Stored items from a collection
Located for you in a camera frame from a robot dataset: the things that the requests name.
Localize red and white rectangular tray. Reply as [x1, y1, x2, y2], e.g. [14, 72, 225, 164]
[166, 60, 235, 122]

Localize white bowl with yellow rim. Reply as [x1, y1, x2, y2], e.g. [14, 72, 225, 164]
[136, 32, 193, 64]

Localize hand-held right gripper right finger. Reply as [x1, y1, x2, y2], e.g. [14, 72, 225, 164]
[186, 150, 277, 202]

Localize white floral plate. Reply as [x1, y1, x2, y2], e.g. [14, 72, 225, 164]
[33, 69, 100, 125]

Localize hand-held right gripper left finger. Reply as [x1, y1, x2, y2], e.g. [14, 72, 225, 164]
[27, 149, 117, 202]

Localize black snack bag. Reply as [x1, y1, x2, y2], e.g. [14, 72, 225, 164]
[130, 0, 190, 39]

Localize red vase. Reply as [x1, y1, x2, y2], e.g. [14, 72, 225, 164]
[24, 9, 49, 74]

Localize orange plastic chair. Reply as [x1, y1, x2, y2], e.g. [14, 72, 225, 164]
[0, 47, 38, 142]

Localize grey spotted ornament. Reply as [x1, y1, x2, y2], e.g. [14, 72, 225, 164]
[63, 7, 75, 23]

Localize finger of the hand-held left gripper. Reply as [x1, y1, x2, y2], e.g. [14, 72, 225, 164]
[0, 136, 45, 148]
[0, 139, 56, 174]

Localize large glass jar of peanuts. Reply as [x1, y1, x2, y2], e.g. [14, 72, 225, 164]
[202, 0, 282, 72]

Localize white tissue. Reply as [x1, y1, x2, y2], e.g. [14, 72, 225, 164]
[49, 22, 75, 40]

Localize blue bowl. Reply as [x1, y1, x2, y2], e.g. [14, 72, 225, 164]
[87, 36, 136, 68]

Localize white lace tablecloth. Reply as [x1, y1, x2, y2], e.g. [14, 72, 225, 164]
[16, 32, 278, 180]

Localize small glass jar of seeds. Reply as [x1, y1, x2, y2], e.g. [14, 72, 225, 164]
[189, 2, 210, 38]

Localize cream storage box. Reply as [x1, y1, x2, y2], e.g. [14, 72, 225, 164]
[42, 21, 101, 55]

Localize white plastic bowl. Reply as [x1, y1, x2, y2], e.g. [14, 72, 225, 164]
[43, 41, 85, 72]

## What the task asks:
Return the whole of the data, character for character.

## The completed task:
Located for you in a camera frame from a robot dataset: the things that the requests name.
Localize red and white rectangular tray. Reply as [x1, y1, x2, y2], e.g. [14, 72, 225, 164]
[166, 60, 235, 122]

Localize white bowl with yellow rim. Reply as [x1, y1, x2, y2], e.g. [14, 72, 225, 164]
[136, 32, 193, 64]

Localize hand-held right gripper right finger. Reply as [x1, y1, x2, y2], e.g. [14, 72, 225, 164]
[186, 150, 277, 202]

Localize white floral plate. Reply as [x1, y1, x2, y2], e.g. [14, 72, 225, 164]
[33, 69, 100, 125]

Localize hand-held right gripper left finger. Reply as [x1, y1, x2, y2], e.g. [14, 72, 225, 164]
[27, 149, 117, 202]

Localize black snack bag. Reply as [x1, y1, x2, y2], e.g. [14, 72, 225, 164]
[130, 0, 190, 39]

Localize red vase. Reply as [x1, y1, x2, y2], e.g. [14, 72, 225, 164]
[24, 9, 49, 74]

Localize orange plastic chair. Reply as [x1, y1, x2, y2], e.g. [14, 72, 225, 164]
[0, 47, 38, 142]

Localize grey spotted ornament. Reply as [x1, y1, x2, y2], e.g. [14, 72, 225, 164]
[63, 7, 75, 23]

Localize finger of the hand-held left gripper. Reply as [x1, y1, x2, y2], e.g. [14, 72, 225, 164]
[0, 136, 45, 148]
[0, 139, 56, 174]

Localize large glass jar of peanuts. Reply as [x1, y1, x2, y2], e.g. [14, 72, 225, 164]
[202, 0, 282, 72]

Localize white tissue. Reply as [x1, y1, x2, y2], e.g. [14, 72, 225, 164]
[49, 22, 75, 40]

Localize blue bowl. Reply as [x1, y1, x2, y2], e.g. [14, 72, 225, 164]
[87, 36, 136, 68]

Localize white lace tablecloth. Reply as [x1, y1, x2, y2], e.g. [14, 72, 225, 164]
[16, 32, 278, 180]

Localize small glass jar of seeds. Reply as [x1, y1, x2, y2], e.g. [14, 72, 225, 164]
[189, 2, 210, 38]

Localize cream storage box. Reply as [x1, y1, x2, y2], e.g. [14, 72, 225, 164]
[42, 21, 101, 55]

Localize white plastic bowl. Reply as [x1, y1, x2, y2], e.g. [14, 72, 225, 164]
[43, 41, 85, 72]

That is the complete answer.